At the eastern edge of Marseille lies La Valentine, a small but bustling hub that is the perfect place to shop in (relative) peace and quiet or to get out into some nature without leaving the city itself. It gets its name from Jean Valentin, a nobleman who built a fortified town here in the 15th century. Today, most visitors come for the IKEA store and cinema multiplexes, but the neighborhood has many hidden gems for those who care to look.
Start your visit in La Valentine’s small but charming Old Town, where restaurants in charming buildings are the perfect place for a croissant or some bouillabaisse. Admire the Romanesque façade of the Église de la Valentine, which is still the spiritual heart of the neighborhood. Shop until you drop at the Centre Commercial Valentine, one of Marseille’s biggest malls, where you can find all of Europe’s biggest brands away from the touristic hubbub of the downtown.
Because it is near parks and green spaces, La Valentine is also a great place to get active or watch sporting teams in action.

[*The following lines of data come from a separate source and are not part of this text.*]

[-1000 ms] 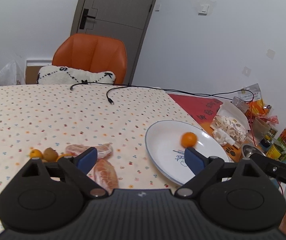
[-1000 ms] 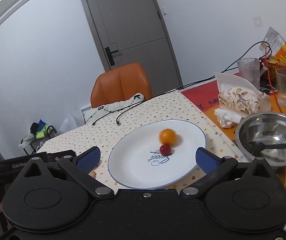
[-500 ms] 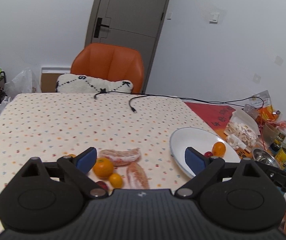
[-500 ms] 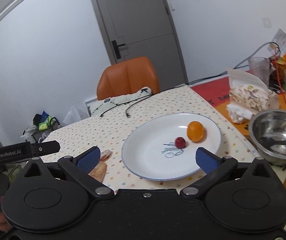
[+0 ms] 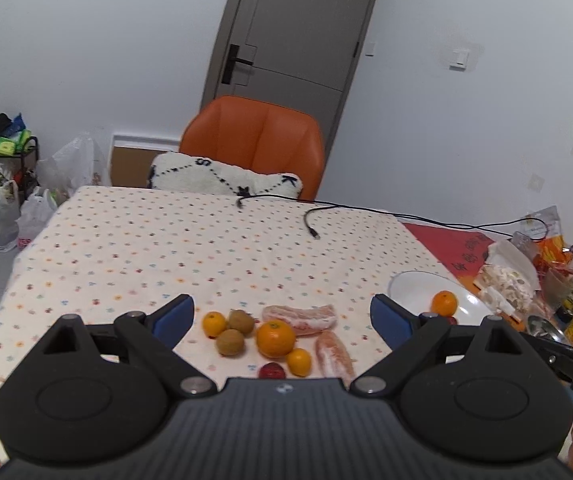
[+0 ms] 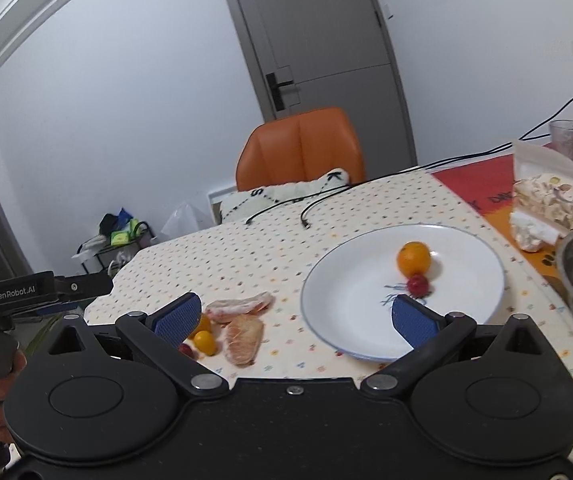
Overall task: Organize fruits
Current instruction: 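Move both tools back toward the fruit pile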
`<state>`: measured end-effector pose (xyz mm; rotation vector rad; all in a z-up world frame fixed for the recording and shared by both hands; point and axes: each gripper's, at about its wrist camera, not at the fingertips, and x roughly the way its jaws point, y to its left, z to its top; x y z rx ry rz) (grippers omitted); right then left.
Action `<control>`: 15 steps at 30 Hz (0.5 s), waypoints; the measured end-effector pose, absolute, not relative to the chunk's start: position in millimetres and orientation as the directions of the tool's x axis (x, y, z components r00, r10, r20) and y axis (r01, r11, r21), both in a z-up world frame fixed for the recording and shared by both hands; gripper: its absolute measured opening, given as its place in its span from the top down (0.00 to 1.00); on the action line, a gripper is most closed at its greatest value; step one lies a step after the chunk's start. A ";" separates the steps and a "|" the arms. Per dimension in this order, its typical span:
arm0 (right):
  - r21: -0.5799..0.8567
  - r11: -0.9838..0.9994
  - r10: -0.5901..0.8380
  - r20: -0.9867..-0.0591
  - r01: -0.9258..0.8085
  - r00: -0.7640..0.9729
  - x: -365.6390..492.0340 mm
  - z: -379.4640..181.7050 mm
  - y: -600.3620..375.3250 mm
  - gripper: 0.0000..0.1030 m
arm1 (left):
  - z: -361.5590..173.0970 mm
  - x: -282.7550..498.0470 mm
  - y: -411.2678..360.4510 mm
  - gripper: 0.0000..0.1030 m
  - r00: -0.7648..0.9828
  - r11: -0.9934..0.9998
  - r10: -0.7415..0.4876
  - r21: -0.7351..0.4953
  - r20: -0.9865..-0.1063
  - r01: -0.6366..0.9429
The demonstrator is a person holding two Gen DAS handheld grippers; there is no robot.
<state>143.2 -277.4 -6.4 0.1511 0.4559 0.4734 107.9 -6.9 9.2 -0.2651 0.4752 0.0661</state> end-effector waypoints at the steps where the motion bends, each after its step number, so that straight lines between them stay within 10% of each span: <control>1: 0.243 0.879 0.476 -0.392 -0.410 0.787 143.3 -6.9 -274.9 0.00 | 9.2 106.6 -4.4 0.09 0.888 0.964 0.000 -0.237 -0.459 -0.123; 15: 0.257 0.851 0.524 -0.452 -0.457 0.722 152.2 -16.2 -239.9 0.05 | -7.1 104.9 16.9 0.16 0.867 0.956 -0.035 -0.270 -0.497 -0.116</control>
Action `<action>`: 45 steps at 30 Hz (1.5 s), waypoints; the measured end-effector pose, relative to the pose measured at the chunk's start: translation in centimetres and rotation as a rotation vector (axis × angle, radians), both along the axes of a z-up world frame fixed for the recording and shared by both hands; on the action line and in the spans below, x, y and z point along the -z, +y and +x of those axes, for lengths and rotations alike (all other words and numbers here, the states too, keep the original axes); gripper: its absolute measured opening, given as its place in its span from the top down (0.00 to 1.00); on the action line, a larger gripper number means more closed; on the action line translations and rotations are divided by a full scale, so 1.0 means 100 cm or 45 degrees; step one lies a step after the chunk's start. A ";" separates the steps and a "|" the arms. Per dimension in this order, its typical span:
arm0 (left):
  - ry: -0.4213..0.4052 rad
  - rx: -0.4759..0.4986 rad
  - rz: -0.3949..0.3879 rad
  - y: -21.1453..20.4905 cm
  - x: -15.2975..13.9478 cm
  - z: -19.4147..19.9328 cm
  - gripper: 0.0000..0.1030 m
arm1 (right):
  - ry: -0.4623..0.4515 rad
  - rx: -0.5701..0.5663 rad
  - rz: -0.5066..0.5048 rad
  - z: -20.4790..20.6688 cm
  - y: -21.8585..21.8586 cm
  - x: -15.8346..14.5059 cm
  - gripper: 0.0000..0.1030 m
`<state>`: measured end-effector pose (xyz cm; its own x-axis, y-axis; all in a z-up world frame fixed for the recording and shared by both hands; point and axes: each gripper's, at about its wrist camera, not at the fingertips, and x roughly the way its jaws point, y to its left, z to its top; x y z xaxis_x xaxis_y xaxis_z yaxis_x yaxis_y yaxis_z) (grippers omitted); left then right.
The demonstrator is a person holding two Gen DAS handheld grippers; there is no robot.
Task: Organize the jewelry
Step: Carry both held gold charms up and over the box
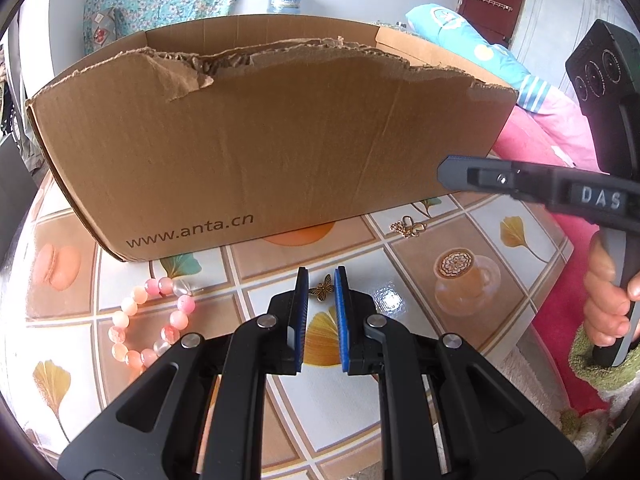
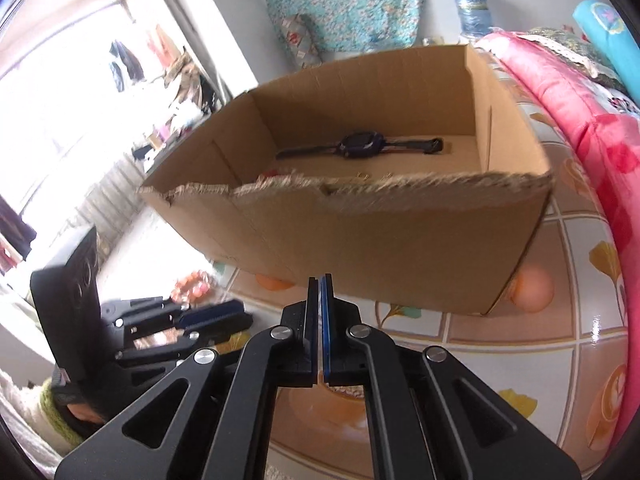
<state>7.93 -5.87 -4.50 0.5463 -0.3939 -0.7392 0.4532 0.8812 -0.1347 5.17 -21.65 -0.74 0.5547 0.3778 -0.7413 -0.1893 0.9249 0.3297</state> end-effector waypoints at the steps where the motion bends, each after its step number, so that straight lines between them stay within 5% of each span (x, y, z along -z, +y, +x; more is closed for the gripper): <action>1: 0.001 0.002 0.001 0.000 0.000 0.000 0.88 | 0.020 -0.030 -0.022 0.002 0.004 0.003 0.96; 5: -0.003 0.002 0.000 0.000 -0.001 -0.001 0.88 | 0.030 -0.100 -0.143 0.005 0.020 0.010 0.71; 8: -0.003 -0.003 -0.005 0.001 -0.001 0.000 0.88 | 0.030 -0.147 -0.235 0.006 0.031 0.018 0.71; 20: 0.004 -0.001 -0.014 0.003 0.000 0.002 0.88 | 0.026 -0.238 -0.415 0.008 0.045 0.025 0.96; 32: -0.002 0.001 -0.022 0.005 0.002 0.000 0.88 | 0.027 -0.077 -0.020 0.008 0.002 -0.003 0.99; 45: -0.042 -0.005 -0.106 0.021 -0.019 -0.014 0.88 | -0.089 -0.058 0.075 -0.012 -0.008 -0.042 0.99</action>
<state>6.53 -3.77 -2.64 0.5713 -0.4512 -0.6856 0.4555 0.8692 -0.1924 4.02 -22.42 3.46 0.5853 0.4457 -0.6773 -0.2550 0.8941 0.3681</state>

Cheer on the local amateur soccer team at the Jouvène-Pierre-d’Acunto Stadium, where the CAM Phenix team has its home games. Get out on the greens at the Golf de Marseille Salette, the largest golf course close to Marseille, where the holes are interspersed through a beautiful Provençal garden. Or simply go on a brisk walk through the 32 acres (13 hectares) of the Nécropole des Vaudrans, the perfect spot to watch the sunrise over the Huveaune valley or the sunset behind the Marseillais skyline.
La Valentine is in the 11th arrondissement, directly to the east of Marseille’s city center and is served by two metro stations at its southern edge. Drive to its center in 25 minutes from the Marseille-St-Charles train station or in 30 minutes from the Marseille Provence airport.
Celebrate the history of the neighborhood at the 19th-century Brasserie Heineken, once home to the now-defunct Phoenix Beer and still the only large beer brewery in southern France.